今までみたいな、ふわふわした調子じゃなかった。


 


「だから。」


 


ゆっくりと、みんなを見る。


 


「詳しく知りたいんだ。」


 


夜風が、静かに吹く。


 


ルゥが、ふっと目を細めた。


 


「……ならば。」


 


全員が、そちらを見る。


 


「我らと来るか?」 




「……え?」


 


「九尾の里じゃ。」




「神宝について」




「おぬしの知らぬことが、分かるかもしれぬ。」


 


「……。」


 


ぱちり。


 


水色の瞳が瞬く。


 


しばらく。


 


そらぴすは考え込んでいた。


 


「……あのさ。」


 


「うん?」


 


「うち。」


 


少し困ったように笑う。


 


「ずっと一緒とかは、性格に合わないんだよね。」


 


全員。


 


「……。」


 


「みんなが嫌いとかじゃないよ?」


 


「うん。」


 


「むしろ、みんないい人。」


 


「……。」


 


「でも。」


 


そらぴすが、星空を見上げる。


 


「みんなには、みんなの目的があるんだよね?」


 


そして。


 


自分の胸へ手を当てる。


 


「うちにも。

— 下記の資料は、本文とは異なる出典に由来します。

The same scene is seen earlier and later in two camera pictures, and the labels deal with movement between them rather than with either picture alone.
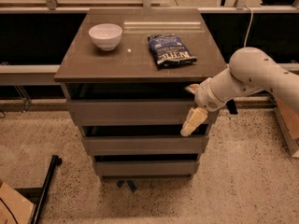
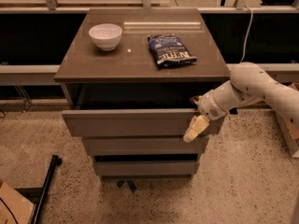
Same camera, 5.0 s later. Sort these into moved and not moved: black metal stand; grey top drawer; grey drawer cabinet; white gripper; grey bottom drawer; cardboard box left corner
Moved: grey top drawer; white gripper
Not moved: grey drawer cabinet; grey bottom drawer; black metal stand; cardboard box left corner
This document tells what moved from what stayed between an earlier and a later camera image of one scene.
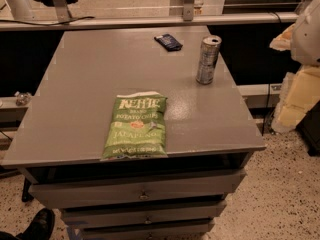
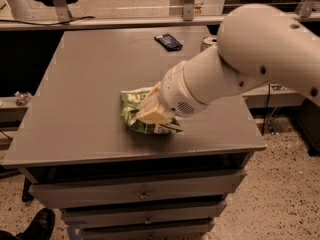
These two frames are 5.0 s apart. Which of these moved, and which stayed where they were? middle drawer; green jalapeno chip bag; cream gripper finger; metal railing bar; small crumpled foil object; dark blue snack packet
Moved: green jalapeno chip bag; cream gripper finger
Stayed: small crumpled foil object; dark blue snack packet; middle drawer; metal railing bar
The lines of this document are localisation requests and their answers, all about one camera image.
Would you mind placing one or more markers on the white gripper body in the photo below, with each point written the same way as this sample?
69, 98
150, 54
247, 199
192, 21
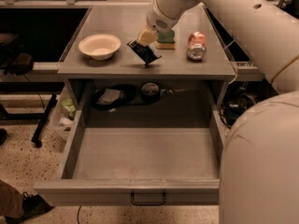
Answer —
158, 19

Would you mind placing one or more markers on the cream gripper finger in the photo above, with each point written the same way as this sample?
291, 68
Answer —
146, 37

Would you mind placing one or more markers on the dark blue rxbar wrapper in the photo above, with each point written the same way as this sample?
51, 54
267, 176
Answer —
146, 54

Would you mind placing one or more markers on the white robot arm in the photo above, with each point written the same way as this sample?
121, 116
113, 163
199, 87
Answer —
259, 176

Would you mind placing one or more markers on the grey counter cabinet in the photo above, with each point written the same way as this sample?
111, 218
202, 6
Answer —
186, 79

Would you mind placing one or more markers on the open grey drawer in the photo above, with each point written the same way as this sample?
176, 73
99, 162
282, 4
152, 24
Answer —
142, 149

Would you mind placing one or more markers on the green yellow sponge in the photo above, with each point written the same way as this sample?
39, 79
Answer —
166, 40

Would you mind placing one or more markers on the crushed orange soda can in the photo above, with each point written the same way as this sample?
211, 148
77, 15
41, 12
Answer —
196, 48

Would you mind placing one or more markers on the white paper bowl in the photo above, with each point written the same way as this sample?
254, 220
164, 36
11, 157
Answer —
99, 47

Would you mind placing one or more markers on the black roll of tape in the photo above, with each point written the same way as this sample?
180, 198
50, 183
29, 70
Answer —
150, 92

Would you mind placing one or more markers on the black tray with papers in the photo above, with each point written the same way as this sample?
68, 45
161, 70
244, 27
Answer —
113, 97

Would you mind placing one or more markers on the green white packet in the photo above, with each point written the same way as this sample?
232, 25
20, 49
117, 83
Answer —
69, 107

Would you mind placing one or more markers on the dark bag on shelf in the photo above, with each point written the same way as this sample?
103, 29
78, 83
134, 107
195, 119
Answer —
19, 65

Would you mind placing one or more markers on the black tripod leg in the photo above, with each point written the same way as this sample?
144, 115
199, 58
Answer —
51, 104

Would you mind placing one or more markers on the black shoe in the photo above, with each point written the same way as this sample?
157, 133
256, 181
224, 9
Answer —
32, 206

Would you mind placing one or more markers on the brown trouser leg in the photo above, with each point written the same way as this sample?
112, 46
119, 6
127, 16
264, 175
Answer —
10, 201

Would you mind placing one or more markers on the black drawer handle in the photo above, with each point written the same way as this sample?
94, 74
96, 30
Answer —
148, 199

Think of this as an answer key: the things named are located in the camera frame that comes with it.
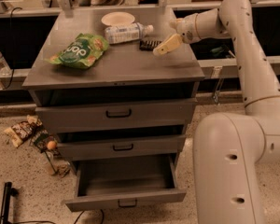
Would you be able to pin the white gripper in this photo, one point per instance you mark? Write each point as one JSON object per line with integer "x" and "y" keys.
{"x": 187, "y": 29}

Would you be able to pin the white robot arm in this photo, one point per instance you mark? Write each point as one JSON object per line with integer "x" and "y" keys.
{"x": 227, "y": 146}

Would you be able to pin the grey top drawer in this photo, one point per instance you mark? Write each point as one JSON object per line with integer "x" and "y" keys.
{"x": 101, "y": 117}

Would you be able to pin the grey drawer cabinet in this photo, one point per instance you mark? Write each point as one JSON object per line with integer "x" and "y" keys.
{"x": 123, "y": 74}

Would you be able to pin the grey open bottom drawer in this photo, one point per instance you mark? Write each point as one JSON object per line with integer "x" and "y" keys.
{"x": 125, "y": 182}

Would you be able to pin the grey middle drawer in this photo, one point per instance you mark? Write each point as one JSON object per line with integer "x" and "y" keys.
{"x": 118, "y": 148}

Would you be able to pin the clear plastic water bottle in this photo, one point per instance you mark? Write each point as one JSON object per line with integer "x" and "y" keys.
{"x": 126, "y": 33}

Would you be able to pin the white paper plate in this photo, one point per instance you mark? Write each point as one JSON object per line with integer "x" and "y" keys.
{"x": 117, "y": 18}

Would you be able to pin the green chip bag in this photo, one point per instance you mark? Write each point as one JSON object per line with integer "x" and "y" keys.
{"x": 82, "y": 53}

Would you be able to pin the orange ball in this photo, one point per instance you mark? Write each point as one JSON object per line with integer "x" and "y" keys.
{"x": 51, "y": 145}

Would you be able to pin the dark snack bag on floor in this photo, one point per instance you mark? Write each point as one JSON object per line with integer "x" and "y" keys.
{"x": 40, "y": 139}

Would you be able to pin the plastic bottle at left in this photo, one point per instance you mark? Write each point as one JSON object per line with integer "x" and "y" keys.
{"x": 4, "y": 67}

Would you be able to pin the brown snack bag on floor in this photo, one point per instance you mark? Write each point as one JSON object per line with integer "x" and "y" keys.
{"x": 22, "y": 131}

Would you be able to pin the black stand on floor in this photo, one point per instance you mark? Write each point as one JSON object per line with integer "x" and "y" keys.
{"x": 8, "y": 192}

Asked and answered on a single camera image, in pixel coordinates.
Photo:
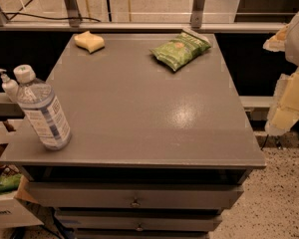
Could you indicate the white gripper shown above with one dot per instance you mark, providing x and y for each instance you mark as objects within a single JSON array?
[{"x": 283, "y": 112}]

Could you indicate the blue label plastic water bottle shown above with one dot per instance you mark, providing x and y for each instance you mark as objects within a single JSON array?
[{"x": 42, "y": 108}]

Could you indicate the green jalapeno chip bag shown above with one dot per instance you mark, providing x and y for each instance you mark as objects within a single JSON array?
[{"x": 182, "y": 49}]

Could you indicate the white pump dispenser bottle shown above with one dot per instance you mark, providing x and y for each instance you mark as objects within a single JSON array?
[{"x": 9, "y": 86}]

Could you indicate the grey drawer cabinet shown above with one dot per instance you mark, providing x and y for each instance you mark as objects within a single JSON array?
[{"x": 136, "y": 121}]

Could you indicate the yellow sponge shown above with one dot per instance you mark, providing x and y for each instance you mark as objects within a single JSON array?
[{"x": 89, "y": 41}]

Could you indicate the middle grey drawer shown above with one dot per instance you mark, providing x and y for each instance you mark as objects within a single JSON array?
[{"x": 139, "y": 221}]

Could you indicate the grey drawer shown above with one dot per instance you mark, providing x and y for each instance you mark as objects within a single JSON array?
[
  {"x": 135, "y": 196},
  {"x": 139, "y": 221}
]

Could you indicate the top grey drawer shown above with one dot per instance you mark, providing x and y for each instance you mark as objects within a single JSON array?
[{"x": 135, "y": 196}]

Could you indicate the green packet in box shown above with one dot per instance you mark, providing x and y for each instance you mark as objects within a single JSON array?
[{"x": 9, "y": 183}]

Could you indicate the white cardboard box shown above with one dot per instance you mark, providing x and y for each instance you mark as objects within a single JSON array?
[{"x": 17, "y": 208}]

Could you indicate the metal railing frame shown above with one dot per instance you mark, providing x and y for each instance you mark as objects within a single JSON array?
[{"x": 206, "y": 16}]

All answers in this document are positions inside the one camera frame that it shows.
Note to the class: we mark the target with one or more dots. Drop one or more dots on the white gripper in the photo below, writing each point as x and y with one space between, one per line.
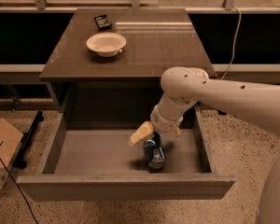
165 122

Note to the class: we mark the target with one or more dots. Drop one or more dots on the blue pepsi can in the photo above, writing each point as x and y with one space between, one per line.
154 153

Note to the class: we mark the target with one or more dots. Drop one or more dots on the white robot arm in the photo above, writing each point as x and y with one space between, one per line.
256 103

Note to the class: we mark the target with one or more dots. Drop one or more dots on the grey cabinet with counter top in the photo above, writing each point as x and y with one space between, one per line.
105 71

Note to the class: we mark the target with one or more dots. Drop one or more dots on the white paper bowl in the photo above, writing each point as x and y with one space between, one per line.
106 44

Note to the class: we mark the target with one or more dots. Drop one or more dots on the black snack packet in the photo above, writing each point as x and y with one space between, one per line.
102 22

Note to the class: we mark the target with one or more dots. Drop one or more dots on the black stand foot left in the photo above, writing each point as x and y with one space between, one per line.
19 162

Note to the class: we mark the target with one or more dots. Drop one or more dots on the cardboard box at left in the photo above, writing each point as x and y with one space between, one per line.
10 138

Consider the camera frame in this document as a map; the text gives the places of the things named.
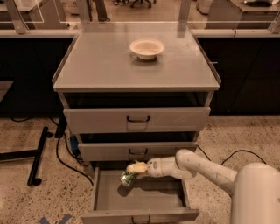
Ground blue tape cross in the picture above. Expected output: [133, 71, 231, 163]
[38, 214, 72, 224]

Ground grey top drawer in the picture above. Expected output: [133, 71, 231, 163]
[64, 107, 210, 134]

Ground white paper bowl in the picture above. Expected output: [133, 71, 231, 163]
[129, 38, 165, 60]

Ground office chair base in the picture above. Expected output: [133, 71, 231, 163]
[130, 0, 152, 9]

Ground grey middle drawer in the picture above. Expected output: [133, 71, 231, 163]
[78, 142, 197, 161]

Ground black metal stand leg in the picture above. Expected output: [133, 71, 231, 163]
[0, 126, 53, 186]

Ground grey drawer cabinet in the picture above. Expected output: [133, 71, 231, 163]
[52, 22, 222, 224]

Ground person legs in background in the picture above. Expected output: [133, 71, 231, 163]
[94, 0, 110, 22]

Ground black floor cable left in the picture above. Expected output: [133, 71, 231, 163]
[48, 116, 95, 186]

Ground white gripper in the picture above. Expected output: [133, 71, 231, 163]
[126, 157, 177, 178]

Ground grey bottom drawer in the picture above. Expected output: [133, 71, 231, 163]
[81, 161, 200, 224]

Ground green soda can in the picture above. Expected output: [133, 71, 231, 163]
[119, 169, 138, 187]

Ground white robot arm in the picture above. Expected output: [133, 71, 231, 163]
[127, 149, 280, 224]

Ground grey drawer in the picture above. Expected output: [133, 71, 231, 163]
[78, 142, 197, 161]
[81, 161, 200, 224]
[64, 107, 210, 134]

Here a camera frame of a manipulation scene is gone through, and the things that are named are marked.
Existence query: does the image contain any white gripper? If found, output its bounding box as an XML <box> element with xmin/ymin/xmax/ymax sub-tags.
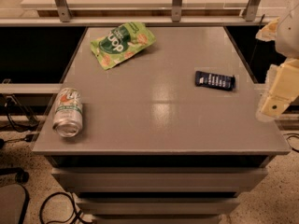
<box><xmin>255</xmin><ymin>1</ymin><xmax>299</xmax><ymax>122</ymax></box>

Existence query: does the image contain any dark blue rxbar wrapper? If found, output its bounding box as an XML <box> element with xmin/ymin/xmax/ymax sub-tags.
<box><xmin>195</xmin><ymin>71</ymin><xmax>235</xmax><ymax>91</ymax></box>

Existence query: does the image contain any silver 7up can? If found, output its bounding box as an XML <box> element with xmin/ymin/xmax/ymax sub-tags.
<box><xmin>52</xmin><ymin>88</ymin><xmax>83</xmax><ymax>138</ymax></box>

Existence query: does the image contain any grey drawer cabinet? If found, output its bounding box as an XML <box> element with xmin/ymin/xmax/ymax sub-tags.
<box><xmin>34</xmin><ymin>27</ymin><xmax>290</xmax><ymax>224</ymax></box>

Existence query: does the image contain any green chip bag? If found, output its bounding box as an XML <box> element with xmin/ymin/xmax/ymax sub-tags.
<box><xmin>91</xmin><ymin>21</ymin><xmax>156</xmax><ymax>70</ymax></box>

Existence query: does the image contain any right metal bracket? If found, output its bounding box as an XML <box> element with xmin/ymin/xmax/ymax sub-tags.
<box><xmin>242</xmin><ymin>0</ymin><xmax>261</xmax><ymax>21</ymax></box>

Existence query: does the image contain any metal bracket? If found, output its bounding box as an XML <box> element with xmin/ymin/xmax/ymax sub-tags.
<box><xmin>242</xmin><ymin>0</ymin><xmax>261</xmax><ymax>21</ymax></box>
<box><xmin>54</xmin><ymin>0</ymin><xmax>71</xmax><ymax>22</ymax></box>
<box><xmin>171</xmin><ymin>0</ymin><xmax>182</xmax><ymax>22</ymax></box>

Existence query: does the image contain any black cable on right floor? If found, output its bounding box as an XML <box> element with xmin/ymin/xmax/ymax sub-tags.
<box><xmin>282</xmin><ymin>132</ymin><xmax>299</xmax><ymax>154</ymax></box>

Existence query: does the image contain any middle metal bracket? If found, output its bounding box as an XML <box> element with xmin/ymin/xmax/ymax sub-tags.
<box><xmin>171</xmin><ymin>0</ymin><xmax>182</xmax><ymax>22</ymax></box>

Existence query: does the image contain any left metal bracket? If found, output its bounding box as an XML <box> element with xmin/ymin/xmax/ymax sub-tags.
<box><xmin>54</xmin><ymin>0</ymin><xmax>71</xmax><ymax>22</ymax></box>

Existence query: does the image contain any black cables left side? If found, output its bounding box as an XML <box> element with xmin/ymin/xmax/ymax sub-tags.
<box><xmin>0</xmin><ymin>93</ymin><xmax>40</xmax><ymax>145</ymax></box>

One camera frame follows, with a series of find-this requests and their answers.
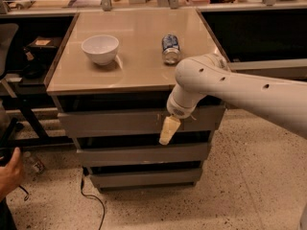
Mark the white ceramic bowl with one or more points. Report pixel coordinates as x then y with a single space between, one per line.
101 49

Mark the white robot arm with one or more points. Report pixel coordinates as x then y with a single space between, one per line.
256 172

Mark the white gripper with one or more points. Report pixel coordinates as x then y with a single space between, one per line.
176 110

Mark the grey top drawer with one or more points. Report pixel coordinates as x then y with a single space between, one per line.
136 121

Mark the grey middle drawer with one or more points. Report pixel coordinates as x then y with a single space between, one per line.
143 155

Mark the black box with label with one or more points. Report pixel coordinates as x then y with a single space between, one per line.
45 43

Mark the grey drawer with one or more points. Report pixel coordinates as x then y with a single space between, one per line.
136 121
143 155
137 179

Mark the person's hand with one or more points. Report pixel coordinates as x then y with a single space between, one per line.
12 174

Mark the blue soda can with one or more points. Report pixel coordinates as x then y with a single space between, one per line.
170 49

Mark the clear plastic bottle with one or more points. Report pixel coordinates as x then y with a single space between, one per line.
34 162

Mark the grey drawer cabinet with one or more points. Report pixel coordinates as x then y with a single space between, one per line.
137 78

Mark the grey bottom drawer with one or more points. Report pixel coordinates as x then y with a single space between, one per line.
137 179

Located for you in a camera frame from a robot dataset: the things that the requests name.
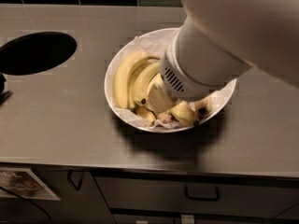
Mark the thin hidden yellow banana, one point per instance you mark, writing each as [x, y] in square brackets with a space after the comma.
[132, 87]

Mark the small bottom yellow banana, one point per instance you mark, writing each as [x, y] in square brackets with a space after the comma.
[146, 114]

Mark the yellow banana dark tip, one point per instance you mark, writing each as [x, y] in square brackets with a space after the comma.
[141, 83]

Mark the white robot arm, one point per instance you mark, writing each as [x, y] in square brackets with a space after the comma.
[221, 40]

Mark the white paper liner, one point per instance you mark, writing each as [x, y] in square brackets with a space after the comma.
[140, 117]

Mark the magazine on cabinet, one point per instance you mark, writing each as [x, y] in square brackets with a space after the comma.
[26, 183]

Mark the right short yellow banana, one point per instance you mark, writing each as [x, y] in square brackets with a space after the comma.
[203, 107]

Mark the front curved yellow banana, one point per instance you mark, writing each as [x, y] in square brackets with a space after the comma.
[184, 114]

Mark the white round bowl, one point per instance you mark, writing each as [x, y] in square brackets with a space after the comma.
[155, 43]

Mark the black round counter hole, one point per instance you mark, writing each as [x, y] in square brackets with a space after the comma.
[35, 53]

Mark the leftmost yellow banana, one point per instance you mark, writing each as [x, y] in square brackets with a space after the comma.
[130, 65]

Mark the grey drawer front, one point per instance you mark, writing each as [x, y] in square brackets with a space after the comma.
[168, 196]

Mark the black drawer handle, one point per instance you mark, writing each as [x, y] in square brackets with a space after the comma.
[201, 192]

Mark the black cabinet door handle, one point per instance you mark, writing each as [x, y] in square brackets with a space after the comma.
[75, 179]

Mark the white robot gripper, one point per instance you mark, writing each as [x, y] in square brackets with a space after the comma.
[182, 83]

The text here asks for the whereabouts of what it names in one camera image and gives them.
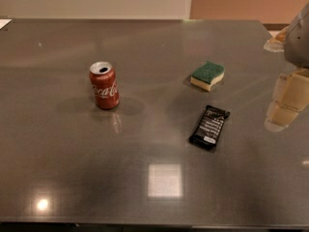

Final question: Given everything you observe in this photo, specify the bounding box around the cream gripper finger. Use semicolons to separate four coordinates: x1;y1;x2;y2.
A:
265;69;309;132
264;27;289;52

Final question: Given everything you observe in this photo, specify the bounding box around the green and yellow sponge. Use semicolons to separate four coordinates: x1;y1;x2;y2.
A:
190;61;225;92

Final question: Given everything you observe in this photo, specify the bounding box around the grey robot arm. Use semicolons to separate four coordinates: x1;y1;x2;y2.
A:
264;3;309;132

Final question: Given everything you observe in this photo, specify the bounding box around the red Coca-Cola can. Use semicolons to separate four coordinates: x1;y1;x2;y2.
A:
89;62;120;109

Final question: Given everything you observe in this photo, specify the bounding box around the black rxbar chocolate bar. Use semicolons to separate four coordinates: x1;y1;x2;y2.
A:
189;105;230;151

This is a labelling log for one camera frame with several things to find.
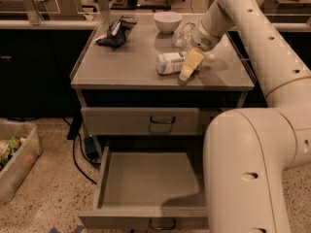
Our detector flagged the food items in bin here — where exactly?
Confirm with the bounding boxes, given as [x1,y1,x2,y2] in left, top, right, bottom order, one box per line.
[0,136,25,170]

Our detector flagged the closed upper drawer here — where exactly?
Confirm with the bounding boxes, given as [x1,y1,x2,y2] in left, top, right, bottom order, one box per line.
[81,106,227,137]

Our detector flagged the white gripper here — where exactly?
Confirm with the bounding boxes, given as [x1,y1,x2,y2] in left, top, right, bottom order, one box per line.
[179,21,221,82]

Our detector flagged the white ceramic bowl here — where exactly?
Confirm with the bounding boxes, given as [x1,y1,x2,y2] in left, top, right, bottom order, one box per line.
[154,11,182,34]

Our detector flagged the open middle drawer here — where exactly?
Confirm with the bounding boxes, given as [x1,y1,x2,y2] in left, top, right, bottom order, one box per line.
[79,148,208,231]

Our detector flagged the grey metal drawer cabinet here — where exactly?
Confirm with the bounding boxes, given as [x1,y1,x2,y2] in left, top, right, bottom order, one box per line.
[71,14,256,147]

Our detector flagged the clear plastic storage bin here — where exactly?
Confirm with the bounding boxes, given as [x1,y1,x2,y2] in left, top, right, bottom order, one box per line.
[0,121,42,202]

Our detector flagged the blue labelled plastic bottle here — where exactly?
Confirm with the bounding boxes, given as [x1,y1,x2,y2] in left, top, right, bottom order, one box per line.
[155,51,216,75]

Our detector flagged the dark blue snack bag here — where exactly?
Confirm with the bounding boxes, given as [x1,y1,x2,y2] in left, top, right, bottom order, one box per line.
[94,16,138,48]

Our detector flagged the black floor cable left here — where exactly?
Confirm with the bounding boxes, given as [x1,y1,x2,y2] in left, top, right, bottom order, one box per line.
[61,117,101,185]

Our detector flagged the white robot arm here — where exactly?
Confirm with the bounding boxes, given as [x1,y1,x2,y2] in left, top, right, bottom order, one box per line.
[192,0,311,233]

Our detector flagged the clear glass jar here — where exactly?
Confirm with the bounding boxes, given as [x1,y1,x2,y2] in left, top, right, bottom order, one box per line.
[173,22,195,48]

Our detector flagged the blue power adapter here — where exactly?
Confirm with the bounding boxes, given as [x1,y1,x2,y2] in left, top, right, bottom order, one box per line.
[84,137,98,159]

」


 


「うちの目的がある。」


 


静かな声だった。


 


「……森を元に戻したい。」


 


風が吹く。


 


白い髪が、ふわりと揺れる。


 


「だから。」


 


少しだけ、言いにくそうに。


 


「……神宝の話だけ。」


 


「聞きに行ってもいい?」


 


一瞬。


 


しん、と静かになる。


 


そして。


 


コハクが、ふっと笑った。


 


「ふふっ。」


 


「もちろんよ。」


 


ユウトも笑う。


 


「当たり前だよ。」


 


「いいの?」


 


「うん。」


 


ニャオミーも、にっと笑う。


 


「じゃあ、とりあえず同行者ってことで!」


 


「……同行者。」


 


「うん!」


 


「期間限定ぴすちゃん!」


 


すると。


 


たぬぷぅが、ててて、と近寄った。


 


そして。


 


そらぴすの服を、くいっと引っ張る。


 


「……?」


 


「……また、ごはんつくって。」


 


数秒。


 


そらぴすが、ぱちぱちと瞬きをする。


 


それから。


 


へにゃり。


 


「……うん。」


 


少しだけ。


 


嬉しそうに笑った。


 


こうして。


 


豊穣の加護を持つ山姥――そらぴすは。


 


神宝の話を聞くため。


 


しばらくの間だけ。


 


彼らと旅を共にすることになったのだった。